Friday, May 22, 2015

Online Clock for Executive Function Skills

I had the privilege recently of co-writing a column with Super-Executive-Function-Specialist Sarah Ward for the ASHA Leader. As many of you know, I have been a fan of her approaches for many years, and find her language-based and practical concepts for teaching kids how to be aware of situations, plan, monitor time, and develop self-awareness within these process to be useful for many populations we serve: the academically challenged "LLD" kids, students with social learning issues, and the straight-up "disorganized" kids. In the article, Sarah and I describe resources for getting regulated, planning, and time tracking, and link these to models Sarah and her colleague Kristen Jacobsen describe in several recent SIG Perspectives articles. You can view the article here.

One strategy Sarah and Kristen developed is the use of an analog clock as a tool to assist in self-monitoring and task execution. Generally a glass-faced, tickless (to reduce distraction) analog clock works best. As Sarah and Kristen describe it:

Using a dry erase marker on a clock with a glass face, students sketch the total “pie” or amount of time they estimate they would need to achieve the future picture. This enables students to see the volume of time available. On the clock, students also use the dry erase marker to create time markers: a starting time, an ending time, and midpoint check in (Ward and Jacobsen, 2014).
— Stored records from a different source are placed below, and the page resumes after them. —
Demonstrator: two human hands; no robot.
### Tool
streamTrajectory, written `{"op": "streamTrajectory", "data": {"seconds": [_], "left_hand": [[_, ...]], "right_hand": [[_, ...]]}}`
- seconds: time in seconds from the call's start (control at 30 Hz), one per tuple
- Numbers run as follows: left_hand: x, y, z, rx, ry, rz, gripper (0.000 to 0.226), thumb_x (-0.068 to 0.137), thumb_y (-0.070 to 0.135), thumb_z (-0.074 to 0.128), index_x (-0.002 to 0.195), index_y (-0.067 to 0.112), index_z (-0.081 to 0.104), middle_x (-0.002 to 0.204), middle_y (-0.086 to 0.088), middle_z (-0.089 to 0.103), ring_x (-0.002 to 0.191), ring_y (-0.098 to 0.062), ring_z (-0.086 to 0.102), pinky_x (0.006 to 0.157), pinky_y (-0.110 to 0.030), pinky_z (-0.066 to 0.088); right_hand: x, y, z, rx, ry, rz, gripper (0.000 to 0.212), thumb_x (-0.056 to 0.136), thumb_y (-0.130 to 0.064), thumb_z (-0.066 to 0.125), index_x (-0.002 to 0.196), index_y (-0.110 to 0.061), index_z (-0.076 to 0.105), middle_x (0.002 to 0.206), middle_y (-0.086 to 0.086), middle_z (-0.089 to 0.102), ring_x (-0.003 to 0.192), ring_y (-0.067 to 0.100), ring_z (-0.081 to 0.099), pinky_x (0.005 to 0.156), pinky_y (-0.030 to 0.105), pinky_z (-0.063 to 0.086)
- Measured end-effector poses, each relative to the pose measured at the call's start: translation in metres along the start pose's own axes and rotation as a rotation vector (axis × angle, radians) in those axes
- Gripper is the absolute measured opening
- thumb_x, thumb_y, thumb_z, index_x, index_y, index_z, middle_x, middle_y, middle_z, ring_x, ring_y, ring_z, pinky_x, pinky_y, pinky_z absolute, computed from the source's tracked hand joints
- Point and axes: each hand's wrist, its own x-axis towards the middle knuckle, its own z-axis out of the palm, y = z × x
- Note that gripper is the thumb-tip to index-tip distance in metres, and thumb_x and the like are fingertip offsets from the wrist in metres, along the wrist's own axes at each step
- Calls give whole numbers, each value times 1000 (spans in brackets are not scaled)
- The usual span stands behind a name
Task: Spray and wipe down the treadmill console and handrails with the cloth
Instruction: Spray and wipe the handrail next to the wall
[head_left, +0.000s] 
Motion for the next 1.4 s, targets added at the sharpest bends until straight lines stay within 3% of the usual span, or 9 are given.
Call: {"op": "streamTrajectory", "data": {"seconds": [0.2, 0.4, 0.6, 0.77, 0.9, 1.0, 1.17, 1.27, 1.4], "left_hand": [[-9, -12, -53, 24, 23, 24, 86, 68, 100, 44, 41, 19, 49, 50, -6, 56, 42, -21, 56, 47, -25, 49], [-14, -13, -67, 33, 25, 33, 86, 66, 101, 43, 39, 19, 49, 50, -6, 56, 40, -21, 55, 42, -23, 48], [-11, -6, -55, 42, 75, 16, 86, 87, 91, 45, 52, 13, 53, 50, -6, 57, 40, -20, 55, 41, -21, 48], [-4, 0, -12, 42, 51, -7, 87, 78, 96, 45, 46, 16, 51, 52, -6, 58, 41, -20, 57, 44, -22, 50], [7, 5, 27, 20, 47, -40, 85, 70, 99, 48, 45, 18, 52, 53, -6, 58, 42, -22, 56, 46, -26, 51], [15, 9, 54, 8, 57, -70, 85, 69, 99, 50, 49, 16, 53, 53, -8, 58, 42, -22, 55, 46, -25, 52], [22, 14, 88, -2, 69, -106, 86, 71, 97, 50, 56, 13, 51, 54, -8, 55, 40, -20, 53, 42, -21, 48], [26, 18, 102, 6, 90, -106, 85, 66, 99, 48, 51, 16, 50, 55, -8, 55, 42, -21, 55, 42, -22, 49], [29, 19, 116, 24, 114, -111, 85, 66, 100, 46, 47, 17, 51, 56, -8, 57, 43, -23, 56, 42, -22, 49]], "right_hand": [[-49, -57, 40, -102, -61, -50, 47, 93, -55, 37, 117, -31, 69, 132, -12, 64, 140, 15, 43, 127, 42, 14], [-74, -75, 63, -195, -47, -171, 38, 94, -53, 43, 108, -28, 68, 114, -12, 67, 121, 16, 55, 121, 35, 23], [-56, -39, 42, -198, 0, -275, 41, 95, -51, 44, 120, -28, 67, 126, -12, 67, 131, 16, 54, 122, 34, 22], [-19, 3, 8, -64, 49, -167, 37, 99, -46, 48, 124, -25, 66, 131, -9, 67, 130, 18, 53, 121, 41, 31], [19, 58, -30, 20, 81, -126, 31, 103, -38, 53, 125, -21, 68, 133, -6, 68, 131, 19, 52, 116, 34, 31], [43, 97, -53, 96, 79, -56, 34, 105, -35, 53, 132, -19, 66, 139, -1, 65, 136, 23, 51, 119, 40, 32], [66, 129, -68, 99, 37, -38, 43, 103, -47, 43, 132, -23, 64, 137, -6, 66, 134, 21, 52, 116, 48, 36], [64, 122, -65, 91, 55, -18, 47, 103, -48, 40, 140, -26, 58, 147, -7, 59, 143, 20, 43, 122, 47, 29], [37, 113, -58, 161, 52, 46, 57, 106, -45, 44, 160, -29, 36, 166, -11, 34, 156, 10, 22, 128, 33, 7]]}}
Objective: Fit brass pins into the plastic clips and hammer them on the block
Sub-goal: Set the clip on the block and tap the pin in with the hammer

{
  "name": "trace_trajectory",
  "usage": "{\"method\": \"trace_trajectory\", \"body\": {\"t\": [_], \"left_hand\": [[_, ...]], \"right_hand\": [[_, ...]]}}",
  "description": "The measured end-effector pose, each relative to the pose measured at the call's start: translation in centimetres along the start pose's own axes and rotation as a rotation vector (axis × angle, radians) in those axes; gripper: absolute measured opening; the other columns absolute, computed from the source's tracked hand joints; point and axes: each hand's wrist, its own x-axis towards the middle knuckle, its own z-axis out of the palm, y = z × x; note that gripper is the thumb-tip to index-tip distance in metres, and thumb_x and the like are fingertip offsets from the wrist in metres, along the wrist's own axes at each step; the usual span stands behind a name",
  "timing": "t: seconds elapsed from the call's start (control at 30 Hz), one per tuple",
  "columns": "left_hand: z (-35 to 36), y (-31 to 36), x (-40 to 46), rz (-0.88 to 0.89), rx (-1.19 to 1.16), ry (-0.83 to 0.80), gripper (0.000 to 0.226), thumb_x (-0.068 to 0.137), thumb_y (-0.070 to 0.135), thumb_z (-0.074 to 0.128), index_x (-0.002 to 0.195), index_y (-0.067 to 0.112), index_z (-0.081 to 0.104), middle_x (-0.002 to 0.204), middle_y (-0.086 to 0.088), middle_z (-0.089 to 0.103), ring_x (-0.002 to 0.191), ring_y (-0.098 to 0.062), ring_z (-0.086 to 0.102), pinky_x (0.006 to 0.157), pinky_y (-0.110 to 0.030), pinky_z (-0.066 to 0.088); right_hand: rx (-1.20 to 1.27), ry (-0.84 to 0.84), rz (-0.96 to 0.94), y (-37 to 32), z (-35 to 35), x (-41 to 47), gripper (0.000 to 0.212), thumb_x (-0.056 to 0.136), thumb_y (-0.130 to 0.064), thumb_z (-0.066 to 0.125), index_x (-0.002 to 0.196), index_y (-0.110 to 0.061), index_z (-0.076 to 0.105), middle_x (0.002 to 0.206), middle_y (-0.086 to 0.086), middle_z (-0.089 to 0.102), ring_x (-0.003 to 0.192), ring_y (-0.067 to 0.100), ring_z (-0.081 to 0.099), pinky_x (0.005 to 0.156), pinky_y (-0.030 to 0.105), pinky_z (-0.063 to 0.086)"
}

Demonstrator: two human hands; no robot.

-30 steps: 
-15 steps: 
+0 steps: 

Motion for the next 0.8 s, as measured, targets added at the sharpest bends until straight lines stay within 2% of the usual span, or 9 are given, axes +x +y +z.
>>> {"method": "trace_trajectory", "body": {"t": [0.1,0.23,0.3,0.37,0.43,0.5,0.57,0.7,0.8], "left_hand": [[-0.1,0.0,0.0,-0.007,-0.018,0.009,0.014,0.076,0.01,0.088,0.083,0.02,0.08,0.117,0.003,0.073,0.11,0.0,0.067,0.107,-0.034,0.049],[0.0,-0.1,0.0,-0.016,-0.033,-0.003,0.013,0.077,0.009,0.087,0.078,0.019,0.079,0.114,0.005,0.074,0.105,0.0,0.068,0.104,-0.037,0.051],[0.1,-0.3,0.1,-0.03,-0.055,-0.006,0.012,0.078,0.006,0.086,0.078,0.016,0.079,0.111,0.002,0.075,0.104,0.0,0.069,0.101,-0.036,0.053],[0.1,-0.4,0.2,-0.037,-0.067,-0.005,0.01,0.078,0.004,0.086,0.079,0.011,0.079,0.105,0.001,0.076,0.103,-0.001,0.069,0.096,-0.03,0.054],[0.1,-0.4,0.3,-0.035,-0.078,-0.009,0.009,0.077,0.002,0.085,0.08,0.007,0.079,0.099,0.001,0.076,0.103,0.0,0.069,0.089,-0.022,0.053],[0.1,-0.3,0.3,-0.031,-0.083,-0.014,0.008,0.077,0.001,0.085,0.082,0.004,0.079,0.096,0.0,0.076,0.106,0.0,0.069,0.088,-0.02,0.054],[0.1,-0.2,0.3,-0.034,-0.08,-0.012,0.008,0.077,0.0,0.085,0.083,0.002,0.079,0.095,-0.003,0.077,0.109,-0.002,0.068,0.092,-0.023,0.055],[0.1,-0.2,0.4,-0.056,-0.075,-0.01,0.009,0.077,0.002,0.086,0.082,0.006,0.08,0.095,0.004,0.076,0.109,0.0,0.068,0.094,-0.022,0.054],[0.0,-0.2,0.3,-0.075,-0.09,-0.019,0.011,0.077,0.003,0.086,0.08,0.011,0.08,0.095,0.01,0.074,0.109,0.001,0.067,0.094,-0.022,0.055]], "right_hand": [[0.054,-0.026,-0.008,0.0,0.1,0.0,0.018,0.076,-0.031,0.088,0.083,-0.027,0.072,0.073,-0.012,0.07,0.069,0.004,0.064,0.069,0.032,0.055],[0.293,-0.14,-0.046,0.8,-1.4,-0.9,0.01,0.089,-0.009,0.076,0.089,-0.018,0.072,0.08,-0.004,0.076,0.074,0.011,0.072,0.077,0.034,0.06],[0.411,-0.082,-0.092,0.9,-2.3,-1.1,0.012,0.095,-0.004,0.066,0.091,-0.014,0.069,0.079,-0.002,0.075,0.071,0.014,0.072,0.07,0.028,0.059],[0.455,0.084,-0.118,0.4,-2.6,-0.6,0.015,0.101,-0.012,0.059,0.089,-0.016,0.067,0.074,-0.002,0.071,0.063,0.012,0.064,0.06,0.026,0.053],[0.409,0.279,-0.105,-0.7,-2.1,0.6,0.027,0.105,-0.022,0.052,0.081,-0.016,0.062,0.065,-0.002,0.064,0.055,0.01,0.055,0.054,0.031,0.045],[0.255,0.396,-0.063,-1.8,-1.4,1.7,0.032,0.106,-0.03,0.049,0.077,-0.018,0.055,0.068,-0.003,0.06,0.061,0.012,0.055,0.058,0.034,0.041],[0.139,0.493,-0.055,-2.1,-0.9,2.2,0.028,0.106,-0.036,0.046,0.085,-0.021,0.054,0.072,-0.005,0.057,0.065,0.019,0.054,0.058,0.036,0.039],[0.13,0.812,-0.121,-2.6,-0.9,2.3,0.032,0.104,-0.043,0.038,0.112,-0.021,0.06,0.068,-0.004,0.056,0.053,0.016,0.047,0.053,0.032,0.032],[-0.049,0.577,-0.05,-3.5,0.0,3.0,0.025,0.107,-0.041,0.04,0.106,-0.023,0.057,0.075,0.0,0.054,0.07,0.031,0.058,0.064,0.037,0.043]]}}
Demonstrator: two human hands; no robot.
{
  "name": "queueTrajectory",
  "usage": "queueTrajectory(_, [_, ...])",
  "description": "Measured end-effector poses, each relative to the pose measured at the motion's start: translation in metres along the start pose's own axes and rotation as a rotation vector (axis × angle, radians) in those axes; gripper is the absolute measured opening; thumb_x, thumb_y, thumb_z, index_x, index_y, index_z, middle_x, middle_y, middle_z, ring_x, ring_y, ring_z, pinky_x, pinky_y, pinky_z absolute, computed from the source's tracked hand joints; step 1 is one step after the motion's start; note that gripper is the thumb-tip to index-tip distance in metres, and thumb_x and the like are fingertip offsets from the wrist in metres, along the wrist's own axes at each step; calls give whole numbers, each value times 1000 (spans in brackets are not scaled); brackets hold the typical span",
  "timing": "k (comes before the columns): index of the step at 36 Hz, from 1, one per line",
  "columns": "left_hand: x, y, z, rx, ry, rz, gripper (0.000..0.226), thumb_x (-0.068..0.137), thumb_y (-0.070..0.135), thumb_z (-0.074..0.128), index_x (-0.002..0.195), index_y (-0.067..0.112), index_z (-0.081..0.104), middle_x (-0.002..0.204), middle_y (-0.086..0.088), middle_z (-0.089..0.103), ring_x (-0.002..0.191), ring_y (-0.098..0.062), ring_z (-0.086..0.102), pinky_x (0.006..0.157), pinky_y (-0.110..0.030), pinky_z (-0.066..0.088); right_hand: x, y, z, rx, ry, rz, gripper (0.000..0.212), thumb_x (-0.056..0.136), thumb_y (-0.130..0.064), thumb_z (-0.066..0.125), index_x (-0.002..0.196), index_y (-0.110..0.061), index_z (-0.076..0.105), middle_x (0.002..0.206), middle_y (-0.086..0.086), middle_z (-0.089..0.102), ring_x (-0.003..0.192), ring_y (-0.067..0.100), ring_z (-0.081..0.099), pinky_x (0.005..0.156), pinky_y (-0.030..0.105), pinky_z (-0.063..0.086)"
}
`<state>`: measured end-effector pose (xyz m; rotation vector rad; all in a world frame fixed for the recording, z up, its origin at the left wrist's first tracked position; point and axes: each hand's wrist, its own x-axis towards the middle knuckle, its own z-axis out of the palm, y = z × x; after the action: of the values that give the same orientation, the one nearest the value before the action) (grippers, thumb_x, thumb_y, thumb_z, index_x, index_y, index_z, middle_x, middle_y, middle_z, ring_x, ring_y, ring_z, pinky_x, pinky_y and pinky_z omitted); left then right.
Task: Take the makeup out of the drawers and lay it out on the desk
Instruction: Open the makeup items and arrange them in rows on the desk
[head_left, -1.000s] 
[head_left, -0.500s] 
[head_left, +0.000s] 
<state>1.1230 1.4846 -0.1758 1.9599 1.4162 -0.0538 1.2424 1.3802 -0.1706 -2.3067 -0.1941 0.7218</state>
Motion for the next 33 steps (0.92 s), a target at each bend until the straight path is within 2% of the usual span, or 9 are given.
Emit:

Using this approach with small groups, classrooms, and individuals alike can help the student to:

  • Learn to make better guesses about time needed for tasks
  • Monitor himself within that time period for distracted behaviors and pacing
  • Reflect after a task on how he actually did, compared to his plan

One problem is that glass-faced, tickless analog clocks aren't as easy to find as one might think (and if you write on a plastic-faced clock with dry-erase marker, it doesn't completely come off. Sarah and Kristen's practice, Cognitive Connections, sells great clocks on their website, but I am always looking to have more around. Recently I was in a classroom where was being displayed on the interactive whiteboard to help kids monitor themselves within a time allotted for a task, and I realized that the website features an analog clock! This is a great tool if you are using an interactive whiteboard that has software associated (e.g. Smart Notebook) to allow you to "draw" on the clock. However, it can also be used in the same way described above with a laptop and the Google Chrome browser (sorry, I don't have an iPad solution for this yet, besides the resources described in the ASHA Leader, and is based in Flash, so it does not work on an iPad). For me, at times the analog clocks we have in our practice are being used, but I always have my laptop with me!

So here's how you do it:

1. Using the Google Chrome browser, navigate to the Chrome Web Store and search for the free extension Page Marker. This allows you to draw on any webpage.
2. Navigate to the Online Clock and click on the link to view it full screen (this eliminates some of the ads).
3. I found it helpful to add the link to the full-screen analog clock to my Bookmarks Bar so it will always be available.
4. Once you have added the Page Marker extension it will appear as a small red "marker" button in the upper right of your Chrome window. Click on it and you will be able to draw on your clock, like so:

Page Marker does allow you to change colors, but not use different colors within the same annotation. But it's a start. Enjoy your long holiday weekend!

Ward, S, & Jacobsen, K. (2014). A clinical model for developing executive function skills. SIG 1 Perspectives on Language Learning and Education, 21, 72-84.


  1. Sara Ward (360Thinking) now has an app that is quite useful for teaching this concept.
    I just purchased it and it is pretty user friendly.